• AIM OF THE EXERCISE: Below are records; quote them exactly from the first line through the line that contains "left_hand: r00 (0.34".

TASK MATERIAL Start Marker

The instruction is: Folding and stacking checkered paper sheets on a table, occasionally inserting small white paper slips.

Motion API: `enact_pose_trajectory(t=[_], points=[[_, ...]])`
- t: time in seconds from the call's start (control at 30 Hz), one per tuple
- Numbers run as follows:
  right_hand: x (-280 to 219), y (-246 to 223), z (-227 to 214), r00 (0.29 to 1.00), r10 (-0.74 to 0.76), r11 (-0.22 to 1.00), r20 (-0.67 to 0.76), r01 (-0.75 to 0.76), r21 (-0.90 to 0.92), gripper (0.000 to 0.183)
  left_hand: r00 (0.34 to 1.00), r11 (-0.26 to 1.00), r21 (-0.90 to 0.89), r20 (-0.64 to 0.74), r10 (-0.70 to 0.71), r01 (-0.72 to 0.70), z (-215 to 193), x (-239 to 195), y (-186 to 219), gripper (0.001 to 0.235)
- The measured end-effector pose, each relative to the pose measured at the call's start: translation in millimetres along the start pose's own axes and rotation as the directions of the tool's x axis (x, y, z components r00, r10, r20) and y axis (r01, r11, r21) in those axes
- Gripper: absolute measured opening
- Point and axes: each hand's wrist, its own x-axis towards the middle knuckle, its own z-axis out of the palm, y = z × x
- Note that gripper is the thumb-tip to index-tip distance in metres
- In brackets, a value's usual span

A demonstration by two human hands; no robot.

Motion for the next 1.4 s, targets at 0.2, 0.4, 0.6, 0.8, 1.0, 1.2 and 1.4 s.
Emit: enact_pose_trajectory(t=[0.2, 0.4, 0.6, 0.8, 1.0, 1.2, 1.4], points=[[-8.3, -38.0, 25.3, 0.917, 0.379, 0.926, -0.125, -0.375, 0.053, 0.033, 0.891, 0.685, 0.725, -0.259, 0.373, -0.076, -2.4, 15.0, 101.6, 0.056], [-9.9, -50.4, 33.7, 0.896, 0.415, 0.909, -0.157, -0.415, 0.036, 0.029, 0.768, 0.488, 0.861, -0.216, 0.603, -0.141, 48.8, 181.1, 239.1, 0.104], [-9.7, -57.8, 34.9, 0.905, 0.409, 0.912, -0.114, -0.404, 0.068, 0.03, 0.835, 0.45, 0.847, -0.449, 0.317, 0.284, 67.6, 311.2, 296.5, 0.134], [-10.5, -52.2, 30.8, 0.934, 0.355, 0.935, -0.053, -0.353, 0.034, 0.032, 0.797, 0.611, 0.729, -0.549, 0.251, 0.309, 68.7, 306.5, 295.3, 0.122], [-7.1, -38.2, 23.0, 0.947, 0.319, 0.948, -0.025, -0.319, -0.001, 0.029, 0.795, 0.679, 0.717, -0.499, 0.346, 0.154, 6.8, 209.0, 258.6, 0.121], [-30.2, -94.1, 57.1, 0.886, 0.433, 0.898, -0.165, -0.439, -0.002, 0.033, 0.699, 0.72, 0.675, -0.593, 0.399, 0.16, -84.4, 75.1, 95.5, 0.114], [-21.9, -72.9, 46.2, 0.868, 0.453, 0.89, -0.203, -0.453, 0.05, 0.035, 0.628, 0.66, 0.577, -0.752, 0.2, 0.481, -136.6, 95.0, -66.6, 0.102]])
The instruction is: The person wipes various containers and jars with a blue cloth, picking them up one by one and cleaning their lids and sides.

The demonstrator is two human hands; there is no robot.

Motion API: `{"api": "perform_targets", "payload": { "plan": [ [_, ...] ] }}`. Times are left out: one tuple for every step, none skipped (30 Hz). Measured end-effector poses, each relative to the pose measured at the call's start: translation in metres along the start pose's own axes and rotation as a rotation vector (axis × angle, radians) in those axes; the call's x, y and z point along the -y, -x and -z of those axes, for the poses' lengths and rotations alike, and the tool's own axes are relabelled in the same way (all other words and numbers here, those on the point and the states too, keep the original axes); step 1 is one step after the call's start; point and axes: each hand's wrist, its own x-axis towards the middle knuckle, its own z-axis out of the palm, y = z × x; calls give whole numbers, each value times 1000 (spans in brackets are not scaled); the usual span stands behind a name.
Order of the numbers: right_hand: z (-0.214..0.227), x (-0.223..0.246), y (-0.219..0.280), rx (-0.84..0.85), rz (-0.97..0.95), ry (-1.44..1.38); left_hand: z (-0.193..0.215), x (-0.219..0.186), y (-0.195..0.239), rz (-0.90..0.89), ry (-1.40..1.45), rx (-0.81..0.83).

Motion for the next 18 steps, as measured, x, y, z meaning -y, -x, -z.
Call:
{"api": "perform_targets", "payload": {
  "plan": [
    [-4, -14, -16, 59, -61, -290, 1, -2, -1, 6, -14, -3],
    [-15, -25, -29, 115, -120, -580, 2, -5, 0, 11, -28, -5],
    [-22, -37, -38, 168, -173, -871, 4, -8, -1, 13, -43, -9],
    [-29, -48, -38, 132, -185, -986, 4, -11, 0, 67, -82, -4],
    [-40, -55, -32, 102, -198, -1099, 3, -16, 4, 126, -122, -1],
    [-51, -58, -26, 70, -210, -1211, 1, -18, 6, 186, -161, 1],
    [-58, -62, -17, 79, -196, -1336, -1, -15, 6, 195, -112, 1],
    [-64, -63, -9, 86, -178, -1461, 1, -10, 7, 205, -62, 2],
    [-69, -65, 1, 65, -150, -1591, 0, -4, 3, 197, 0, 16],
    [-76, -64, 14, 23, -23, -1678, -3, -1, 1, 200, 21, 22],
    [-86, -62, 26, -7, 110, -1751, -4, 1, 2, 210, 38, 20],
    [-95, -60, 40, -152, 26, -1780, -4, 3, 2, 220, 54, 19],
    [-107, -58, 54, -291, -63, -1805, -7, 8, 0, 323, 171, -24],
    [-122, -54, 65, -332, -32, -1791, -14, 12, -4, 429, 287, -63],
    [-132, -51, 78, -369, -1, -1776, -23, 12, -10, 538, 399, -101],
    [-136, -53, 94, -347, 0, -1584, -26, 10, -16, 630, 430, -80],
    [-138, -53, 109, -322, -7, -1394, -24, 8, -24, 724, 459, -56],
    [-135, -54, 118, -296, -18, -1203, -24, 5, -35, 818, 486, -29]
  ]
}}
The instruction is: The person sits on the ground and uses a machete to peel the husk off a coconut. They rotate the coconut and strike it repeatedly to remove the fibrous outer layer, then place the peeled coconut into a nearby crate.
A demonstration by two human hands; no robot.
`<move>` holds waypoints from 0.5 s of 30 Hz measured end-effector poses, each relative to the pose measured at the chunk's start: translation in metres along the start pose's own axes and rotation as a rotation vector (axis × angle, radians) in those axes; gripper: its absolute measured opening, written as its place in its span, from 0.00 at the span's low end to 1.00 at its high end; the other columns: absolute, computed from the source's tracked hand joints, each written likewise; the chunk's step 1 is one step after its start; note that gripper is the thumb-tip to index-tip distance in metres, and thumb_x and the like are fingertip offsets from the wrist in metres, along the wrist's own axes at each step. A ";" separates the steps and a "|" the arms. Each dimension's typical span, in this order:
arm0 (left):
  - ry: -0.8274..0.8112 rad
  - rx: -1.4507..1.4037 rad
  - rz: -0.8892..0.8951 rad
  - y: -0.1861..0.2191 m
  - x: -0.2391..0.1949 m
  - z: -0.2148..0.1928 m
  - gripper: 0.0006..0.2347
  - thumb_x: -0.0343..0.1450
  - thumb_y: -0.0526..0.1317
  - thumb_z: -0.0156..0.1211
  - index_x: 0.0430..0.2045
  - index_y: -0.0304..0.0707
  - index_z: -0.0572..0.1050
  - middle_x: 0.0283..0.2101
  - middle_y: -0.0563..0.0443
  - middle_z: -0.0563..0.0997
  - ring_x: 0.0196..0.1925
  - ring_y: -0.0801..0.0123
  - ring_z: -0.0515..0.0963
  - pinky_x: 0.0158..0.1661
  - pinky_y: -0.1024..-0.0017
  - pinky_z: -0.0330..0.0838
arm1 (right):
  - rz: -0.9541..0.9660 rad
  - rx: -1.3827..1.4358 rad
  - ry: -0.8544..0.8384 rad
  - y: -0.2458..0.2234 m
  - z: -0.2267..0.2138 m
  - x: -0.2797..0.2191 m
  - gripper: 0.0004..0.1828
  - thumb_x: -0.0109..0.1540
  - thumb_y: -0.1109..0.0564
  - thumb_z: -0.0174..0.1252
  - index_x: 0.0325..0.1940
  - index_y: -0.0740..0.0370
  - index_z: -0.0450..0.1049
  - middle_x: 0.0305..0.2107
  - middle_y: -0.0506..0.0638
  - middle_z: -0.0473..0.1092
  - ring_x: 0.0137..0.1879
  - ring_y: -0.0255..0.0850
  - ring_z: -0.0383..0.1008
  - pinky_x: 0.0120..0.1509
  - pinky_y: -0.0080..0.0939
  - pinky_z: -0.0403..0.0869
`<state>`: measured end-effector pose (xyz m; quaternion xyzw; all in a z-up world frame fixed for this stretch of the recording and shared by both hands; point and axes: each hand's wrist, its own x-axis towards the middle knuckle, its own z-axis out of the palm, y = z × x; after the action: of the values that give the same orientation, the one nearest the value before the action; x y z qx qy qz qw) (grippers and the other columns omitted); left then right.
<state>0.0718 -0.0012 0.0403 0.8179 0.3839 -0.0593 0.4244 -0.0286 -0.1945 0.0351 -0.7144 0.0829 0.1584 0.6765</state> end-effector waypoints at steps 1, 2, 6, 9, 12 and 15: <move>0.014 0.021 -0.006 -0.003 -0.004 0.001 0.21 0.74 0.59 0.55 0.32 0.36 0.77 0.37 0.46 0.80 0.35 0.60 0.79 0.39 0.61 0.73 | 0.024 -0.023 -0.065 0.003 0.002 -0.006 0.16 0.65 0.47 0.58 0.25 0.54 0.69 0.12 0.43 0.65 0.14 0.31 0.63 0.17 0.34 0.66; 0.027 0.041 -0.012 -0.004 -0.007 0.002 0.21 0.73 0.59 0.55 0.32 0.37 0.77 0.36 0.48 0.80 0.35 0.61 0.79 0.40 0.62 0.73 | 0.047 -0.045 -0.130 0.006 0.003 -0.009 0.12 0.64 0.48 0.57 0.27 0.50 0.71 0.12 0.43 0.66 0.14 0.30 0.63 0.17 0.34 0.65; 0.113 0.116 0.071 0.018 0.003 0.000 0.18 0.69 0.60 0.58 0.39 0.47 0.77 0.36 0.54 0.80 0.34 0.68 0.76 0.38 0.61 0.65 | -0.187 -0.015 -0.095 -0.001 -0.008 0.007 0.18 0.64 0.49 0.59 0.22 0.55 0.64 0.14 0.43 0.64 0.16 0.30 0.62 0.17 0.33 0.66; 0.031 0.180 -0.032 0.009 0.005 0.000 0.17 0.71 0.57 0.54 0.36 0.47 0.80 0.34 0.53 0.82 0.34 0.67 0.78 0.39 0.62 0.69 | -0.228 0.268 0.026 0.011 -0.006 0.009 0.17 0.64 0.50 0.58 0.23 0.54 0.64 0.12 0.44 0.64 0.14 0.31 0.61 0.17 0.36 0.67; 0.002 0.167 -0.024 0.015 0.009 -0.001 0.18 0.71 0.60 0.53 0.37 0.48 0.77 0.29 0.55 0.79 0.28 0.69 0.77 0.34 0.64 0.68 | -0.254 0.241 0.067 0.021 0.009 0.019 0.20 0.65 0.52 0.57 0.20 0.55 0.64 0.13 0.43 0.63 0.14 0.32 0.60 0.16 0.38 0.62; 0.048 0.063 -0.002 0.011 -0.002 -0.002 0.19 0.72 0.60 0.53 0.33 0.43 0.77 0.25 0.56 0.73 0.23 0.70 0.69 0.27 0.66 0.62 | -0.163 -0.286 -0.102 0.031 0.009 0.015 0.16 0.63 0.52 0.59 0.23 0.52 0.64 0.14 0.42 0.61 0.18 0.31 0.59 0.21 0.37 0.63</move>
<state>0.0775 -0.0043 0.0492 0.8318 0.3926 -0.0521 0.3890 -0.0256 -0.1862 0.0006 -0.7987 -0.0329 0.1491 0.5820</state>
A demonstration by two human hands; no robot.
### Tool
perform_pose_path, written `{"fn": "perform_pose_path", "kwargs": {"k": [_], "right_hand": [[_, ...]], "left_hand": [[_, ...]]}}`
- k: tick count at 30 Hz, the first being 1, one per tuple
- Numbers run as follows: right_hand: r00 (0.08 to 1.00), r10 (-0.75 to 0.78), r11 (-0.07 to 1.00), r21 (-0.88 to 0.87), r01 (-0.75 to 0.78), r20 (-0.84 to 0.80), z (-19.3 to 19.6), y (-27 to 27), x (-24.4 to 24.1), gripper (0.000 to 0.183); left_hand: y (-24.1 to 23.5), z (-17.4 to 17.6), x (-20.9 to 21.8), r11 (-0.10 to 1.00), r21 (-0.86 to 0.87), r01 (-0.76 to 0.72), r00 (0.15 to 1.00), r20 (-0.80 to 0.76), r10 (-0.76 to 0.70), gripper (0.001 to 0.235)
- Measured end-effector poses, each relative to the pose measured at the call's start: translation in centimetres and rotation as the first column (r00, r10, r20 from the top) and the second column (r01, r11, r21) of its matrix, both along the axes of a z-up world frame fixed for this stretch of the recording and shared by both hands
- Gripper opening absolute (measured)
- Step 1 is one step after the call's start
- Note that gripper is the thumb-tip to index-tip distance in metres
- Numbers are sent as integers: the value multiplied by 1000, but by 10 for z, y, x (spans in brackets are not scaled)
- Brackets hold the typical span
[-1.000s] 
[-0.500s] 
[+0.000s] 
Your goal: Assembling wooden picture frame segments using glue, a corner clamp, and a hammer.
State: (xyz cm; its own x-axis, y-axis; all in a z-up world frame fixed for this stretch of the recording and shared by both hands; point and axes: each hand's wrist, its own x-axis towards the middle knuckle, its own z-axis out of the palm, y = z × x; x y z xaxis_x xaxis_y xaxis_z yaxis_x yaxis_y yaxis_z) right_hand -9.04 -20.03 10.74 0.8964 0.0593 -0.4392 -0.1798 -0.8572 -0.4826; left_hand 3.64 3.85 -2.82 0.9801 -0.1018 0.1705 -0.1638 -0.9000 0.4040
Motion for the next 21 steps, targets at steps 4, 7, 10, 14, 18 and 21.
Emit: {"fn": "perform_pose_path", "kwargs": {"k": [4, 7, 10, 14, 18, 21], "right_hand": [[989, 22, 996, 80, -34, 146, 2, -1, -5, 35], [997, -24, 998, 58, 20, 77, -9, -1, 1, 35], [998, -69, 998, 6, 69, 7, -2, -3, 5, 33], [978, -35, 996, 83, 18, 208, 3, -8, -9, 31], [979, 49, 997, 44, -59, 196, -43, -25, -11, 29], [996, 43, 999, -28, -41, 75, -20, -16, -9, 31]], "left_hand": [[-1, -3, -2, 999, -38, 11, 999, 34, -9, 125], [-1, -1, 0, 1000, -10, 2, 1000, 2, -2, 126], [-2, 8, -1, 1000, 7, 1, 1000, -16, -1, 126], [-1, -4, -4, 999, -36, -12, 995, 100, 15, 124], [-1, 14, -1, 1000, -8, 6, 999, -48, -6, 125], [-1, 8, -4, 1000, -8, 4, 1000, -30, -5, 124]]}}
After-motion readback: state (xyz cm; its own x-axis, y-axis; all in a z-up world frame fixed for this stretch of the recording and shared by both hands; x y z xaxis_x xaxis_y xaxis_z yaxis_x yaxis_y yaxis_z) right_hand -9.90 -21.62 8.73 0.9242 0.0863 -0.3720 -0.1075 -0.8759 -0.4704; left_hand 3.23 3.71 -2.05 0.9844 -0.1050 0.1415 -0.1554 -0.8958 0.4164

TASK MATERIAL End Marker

• EXERCISE RESULT:
The instruction is: Folding and stacking checkered paper sheets on a table, occasionally inserting small white paper slips.

Motion API: `enact_pose_trajectory(t=[_], points=[[_, ...]])`
- t: time in seconds from the call's start (control at 30 Hz), one per tuple
- Numbers run as follows:
  right_hand: x (-280 to 219), y (-246 to 223), z (-227 to 214), r00 (0.29 to 1.00), r10 (-0.74 to 0.76), r11 (-0.22 to 1.00), r20 (-0.67 to 0.76), r01 (-0.75 to 0.76), r21 (-0.90 to 0.92), gripper (0.000 to 0.183)
  left_hand: r00 (0.34 to 1.00), r11 (-0.26 to 1.00), r21 (-0.90 to 0.89), r20 (-0.64 to 0.74), r10 (-0.70 to 0.71), r01 (-0.72 to 0.70), z (-215 to 193), x (-239 to 195), y (-186 to 219), gripper (0.001 to 0.235)

With this, the answer is complete.